*About this task*. The required result is a line count: how many lines in this data hold the word "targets". Give only that.

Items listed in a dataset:
Segment Open
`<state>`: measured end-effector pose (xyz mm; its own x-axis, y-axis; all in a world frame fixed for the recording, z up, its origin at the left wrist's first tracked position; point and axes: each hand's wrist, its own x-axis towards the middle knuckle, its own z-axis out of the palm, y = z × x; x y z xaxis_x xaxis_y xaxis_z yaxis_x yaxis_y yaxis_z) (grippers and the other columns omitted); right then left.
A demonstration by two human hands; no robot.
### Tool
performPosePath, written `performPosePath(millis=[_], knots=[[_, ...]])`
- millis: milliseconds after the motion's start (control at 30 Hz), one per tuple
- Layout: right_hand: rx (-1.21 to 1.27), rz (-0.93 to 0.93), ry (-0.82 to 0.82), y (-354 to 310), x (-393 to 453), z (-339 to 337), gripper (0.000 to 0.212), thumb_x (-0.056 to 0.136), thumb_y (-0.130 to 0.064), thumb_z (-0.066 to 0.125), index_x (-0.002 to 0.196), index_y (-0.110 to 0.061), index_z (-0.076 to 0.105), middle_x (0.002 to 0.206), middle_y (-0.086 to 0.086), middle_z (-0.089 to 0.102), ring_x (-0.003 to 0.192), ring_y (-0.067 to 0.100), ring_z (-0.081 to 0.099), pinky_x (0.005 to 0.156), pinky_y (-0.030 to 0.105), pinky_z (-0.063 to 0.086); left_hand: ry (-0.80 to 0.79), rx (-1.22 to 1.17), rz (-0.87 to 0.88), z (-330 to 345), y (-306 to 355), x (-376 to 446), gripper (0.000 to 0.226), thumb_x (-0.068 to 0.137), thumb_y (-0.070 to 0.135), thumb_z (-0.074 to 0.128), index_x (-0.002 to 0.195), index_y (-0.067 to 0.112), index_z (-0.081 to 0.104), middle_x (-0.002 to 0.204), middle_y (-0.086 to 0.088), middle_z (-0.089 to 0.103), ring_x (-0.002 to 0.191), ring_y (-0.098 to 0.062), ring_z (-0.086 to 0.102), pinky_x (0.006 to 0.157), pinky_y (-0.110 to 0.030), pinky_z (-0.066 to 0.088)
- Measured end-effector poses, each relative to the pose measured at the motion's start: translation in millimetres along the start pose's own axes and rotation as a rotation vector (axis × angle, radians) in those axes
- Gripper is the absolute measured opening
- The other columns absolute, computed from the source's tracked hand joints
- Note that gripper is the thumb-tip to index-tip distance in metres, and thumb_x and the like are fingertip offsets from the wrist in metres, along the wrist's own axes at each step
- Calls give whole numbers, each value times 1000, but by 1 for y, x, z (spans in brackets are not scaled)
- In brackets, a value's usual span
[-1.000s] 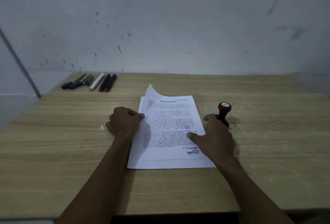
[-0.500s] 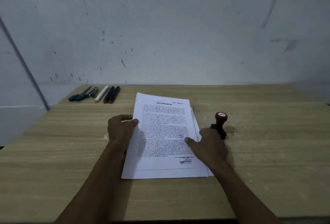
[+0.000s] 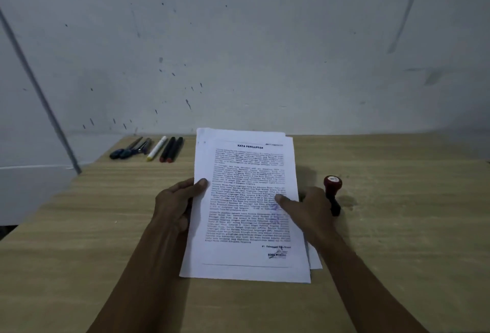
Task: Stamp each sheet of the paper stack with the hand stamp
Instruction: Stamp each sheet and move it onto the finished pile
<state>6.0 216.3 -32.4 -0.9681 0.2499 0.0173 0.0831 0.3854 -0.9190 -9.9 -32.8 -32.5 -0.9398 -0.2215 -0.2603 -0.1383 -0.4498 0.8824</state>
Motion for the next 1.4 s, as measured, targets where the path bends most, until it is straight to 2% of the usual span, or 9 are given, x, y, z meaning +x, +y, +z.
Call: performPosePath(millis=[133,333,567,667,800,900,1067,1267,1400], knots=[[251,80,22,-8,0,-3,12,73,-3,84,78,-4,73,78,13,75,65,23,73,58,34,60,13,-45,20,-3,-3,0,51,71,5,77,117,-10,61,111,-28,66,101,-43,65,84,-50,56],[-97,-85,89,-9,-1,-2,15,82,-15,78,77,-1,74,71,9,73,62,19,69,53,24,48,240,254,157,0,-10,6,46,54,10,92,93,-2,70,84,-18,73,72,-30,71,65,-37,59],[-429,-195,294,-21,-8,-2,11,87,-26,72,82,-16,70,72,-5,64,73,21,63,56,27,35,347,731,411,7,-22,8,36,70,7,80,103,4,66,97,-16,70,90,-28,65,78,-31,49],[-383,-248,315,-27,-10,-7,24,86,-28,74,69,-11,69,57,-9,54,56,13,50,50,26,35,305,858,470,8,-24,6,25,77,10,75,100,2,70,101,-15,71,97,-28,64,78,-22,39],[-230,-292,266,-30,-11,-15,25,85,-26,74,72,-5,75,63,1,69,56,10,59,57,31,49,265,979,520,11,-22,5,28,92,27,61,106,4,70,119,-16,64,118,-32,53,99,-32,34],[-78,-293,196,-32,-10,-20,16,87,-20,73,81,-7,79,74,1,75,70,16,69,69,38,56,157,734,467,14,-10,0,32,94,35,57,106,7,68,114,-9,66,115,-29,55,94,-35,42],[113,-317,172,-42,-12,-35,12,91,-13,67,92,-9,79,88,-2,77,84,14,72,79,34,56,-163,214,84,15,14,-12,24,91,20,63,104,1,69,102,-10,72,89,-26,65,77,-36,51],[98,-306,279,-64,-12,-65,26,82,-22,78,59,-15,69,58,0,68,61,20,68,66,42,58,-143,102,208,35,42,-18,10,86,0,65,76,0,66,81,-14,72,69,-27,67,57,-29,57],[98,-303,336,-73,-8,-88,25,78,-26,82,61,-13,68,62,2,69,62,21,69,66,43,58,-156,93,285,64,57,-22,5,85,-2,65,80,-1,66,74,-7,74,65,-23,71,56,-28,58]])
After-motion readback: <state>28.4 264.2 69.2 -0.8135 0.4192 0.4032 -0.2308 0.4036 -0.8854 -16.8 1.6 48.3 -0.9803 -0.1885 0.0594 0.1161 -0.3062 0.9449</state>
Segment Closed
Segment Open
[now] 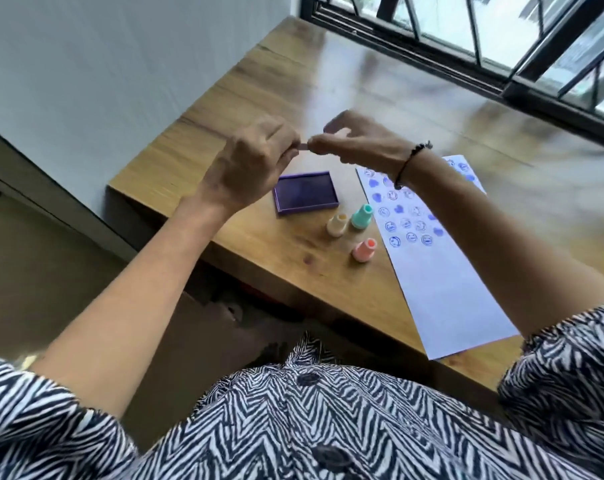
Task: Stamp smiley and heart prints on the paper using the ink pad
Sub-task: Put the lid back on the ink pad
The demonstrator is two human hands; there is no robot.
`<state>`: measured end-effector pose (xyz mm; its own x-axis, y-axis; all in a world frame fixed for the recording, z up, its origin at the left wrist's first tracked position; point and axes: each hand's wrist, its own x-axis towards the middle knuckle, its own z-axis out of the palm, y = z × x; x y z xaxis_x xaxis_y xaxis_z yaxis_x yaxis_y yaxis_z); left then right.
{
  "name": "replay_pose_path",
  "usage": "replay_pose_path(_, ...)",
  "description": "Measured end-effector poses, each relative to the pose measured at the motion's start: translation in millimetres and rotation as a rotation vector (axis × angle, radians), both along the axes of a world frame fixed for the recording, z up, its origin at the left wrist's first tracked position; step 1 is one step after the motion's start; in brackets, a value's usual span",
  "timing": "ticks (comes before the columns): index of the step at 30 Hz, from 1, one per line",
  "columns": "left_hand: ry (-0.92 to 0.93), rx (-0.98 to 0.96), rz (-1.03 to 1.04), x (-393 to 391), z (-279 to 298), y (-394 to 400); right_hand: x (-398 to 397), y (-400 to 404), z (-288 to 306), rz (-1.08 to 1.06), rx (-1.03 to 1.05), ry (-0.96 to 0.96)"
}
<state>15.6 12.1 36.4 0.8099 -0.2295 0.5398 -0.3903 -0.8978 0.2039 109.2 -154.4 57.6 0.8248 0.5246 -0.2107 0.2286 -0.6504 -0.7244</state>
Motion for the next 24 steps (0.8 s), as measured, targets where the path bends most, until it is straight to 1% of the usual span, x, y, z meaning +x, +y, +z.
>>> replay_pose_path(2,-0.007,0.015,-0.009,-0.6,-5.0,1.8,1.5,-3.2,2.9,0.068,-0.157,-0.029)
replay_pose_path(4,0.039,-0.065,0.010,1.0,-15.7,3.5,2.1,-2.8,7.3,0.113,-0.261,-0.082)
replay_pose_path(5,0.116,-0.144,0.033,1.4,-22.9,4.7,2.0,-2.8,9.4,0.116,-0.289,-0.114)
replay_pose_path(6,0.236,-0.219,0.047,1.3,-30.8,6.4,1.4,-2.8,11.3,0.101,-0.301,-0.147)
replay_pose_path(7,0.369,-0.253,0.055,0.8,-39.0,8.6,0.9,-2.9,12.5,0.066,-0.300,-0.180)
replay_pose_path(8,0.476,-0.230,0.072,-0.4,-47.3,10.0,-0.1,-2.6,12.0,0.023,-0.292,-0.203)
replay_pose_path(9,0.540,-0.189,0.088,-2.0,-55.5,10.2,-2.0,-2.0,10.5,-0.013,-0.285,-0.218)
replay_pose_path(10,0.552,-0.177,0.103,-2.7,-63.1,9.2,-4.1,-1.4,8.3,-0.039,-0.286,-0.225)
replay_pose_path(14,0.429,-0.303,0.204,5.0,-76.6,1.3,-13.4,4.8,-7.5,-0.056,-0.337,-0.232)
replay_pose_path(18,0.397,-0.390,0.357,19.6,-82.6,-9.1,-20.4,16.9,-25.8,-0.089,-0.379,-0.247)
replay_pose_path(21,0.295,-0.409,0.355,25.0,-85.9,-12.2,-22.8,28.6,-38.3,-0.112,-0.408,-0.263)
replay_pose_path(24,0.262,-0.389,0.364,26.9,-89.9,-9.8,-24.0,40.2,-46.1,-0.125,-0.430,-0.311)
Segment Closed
*Solution to the exercise*. 2